Location: Hunas , Franconian Alb , Germany
Height : 517  m above sea level NN
Geographic
location:
49 ° 30 '14.5 "  N , 11 ° 32' 38"  E Coordinates: 49 ° 30 '14.5 "  N , 11 ° 32' 38"  E
Hunas cave ruins (Bavaria)
Hunas cave ruins
Cadastral number: A 236
Geology: dolomite
Type: Cave ruin
Discovery: 1956
Show cave since: No
Lighting: No
Overall length: unknown

The Hunas cave ruin is a filled cave near Hunas , a district of the Central Franconian municipality of Pommelsbrunn in the district of Nürnberger Land in Bavaria .

location

The cave ruins are located about 400 meters west of the hamlet of Hunas on the edge of a quarry that has been in operation since about 1860 on the eastern slope of the Steinberg.

description

It is also known as the Steinberg cave ruin and is located in the Franconian dolomite of the Malm Delta . The Steinberg is traversed by the remains of a cave system that was cut in two places. In the northern part of the now dismantled cave consisted of a system of narrow passages and smaller chambers. The original dimensions of the cave space can no longer be reconstructed, as it was partially destroyed by the previous quarry and the reorganization of the quarry in 1982. The original cave entrance may have been in a small valley that is now used by the quarry road.
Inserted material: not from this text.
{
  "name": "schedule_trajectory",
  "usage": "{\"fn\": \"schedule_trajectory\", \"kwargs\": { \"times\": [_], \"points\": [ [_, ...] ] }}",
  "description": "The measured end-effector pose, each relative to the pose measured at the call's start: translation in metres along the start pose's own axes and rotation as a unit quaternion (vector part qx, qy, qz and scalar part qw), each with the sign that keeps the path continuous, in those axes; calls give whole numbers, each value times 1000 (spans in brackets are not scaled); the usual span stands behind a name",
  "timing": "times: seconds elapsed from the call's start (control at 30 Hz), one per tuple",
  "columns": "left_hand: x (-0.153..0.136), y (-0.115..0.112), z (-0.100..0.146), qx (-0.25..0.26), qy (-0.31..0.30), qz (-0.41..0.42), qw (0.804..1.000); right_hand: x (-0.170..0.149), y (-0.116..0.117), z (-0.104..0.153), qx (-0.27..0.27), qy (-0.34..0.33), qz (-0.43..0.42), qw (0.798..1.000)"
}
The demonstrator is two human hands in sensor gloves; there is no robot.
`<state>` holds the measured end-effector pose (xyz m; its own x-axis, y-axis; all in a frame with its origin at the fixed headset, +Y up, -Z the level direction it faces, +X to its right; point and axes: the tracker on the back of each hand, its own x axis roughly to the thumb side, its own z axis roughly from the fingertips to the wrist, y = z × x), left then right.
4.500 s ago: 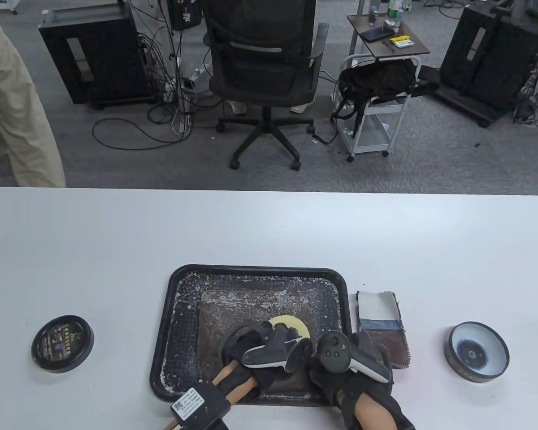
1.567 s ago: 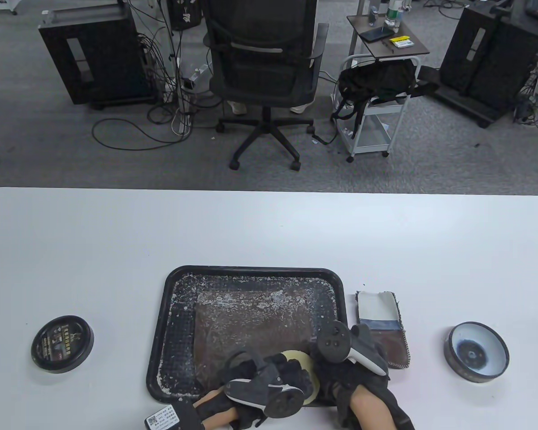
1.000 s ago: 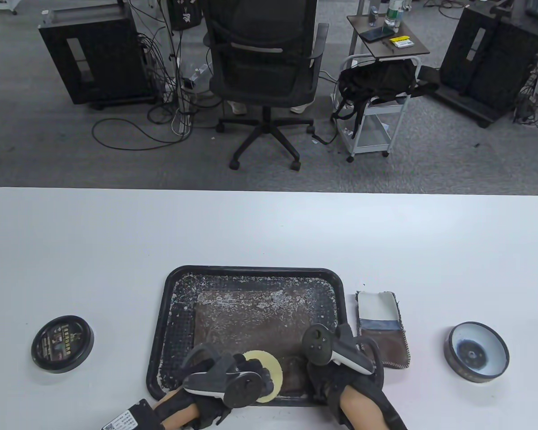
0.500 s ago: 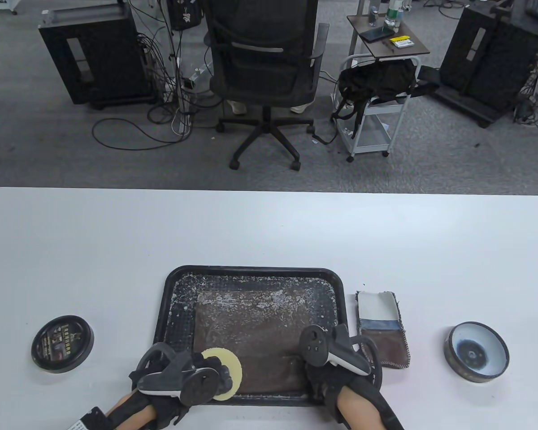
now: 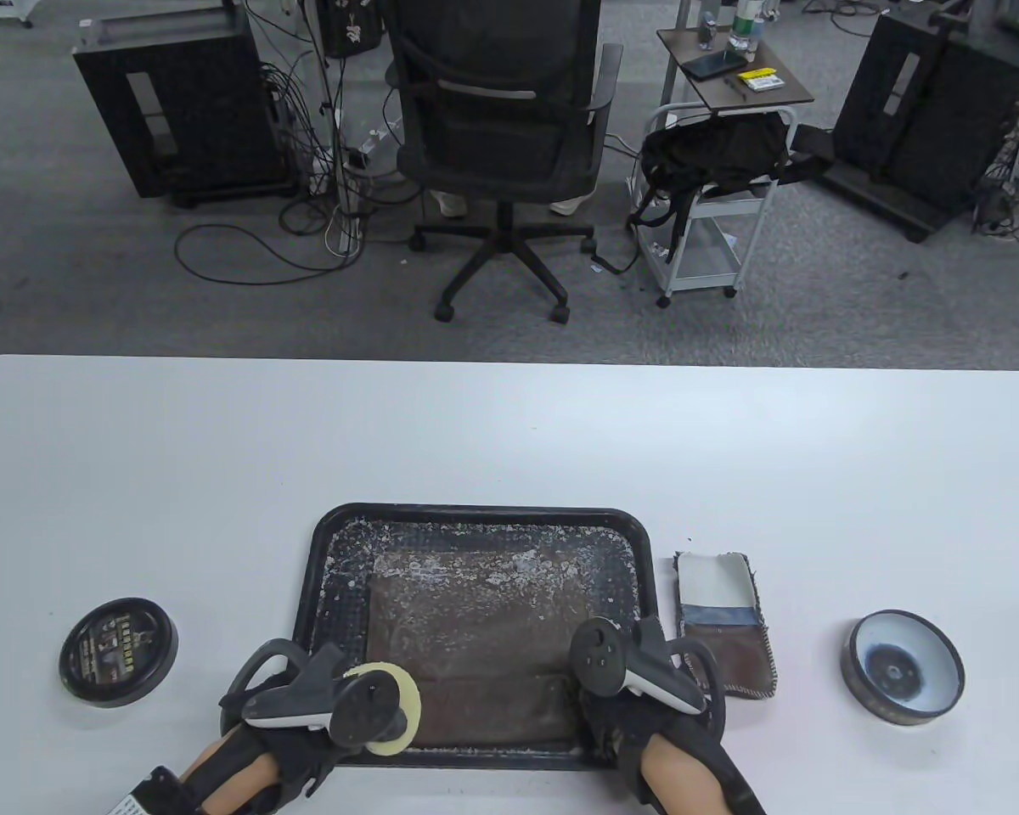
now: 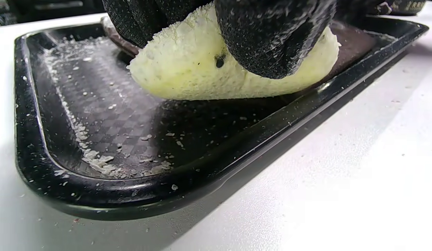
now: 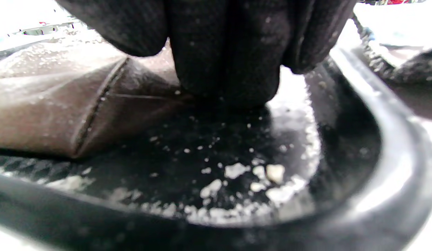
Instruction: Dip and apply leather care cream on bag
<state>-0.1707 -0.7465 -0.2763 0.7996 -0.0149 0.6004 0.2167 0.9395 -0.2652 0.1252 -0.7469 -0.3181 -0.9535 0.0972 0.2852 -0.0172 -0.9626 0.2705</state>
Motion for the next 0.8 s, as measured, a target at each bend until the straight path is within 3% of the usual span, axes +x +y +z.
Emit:
{"fn": "schedule_trajectory", "kwargs": {
  "times": [0.27,0.53,0.8],
  "points": [
    [2,2,1,-6,9,-23,1000,1,1,1,0,1,3,1000],
    [-9,-2,2,-58,39,-14,997,1,1,1,0,1,1,1000],
    [-11,-3,2,-56,33,-24,998,2,2,2,-1,1,2,1000]
  ]
}}
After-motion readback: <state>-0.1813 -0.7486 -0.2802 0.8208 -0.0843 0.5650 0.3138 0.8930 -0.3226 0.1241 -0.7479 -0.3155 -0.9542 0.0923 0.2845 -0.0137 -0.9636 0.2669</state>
The cave was discovered in May 1956 by the Erlangen paleontologist Florian Heller . It is a cave that has been buried for decades and was only found again when its loose backfill was cut during quarry work. The subsequent excavations by Heller were completed in 1964.

When the quarry was resumed, the not yet excavated layers of the cave , which collapsed about 80,000 years ago and filled with loose sediments, were partially destroyed. Rescue excavations followed, which were carried out from 1983 to 1985 by the Chair of Prehistory and Protohistory at the Friedrich-Alexander University Erlangen-Nuremberg . Four meters of the more than 20 meter high layer package could still be examined in the rearmost part of the former cave. The excavations were then continued with enormously refined methods until 2012. It turned out that the deposits house an archive that is unique far beyond Bavaria.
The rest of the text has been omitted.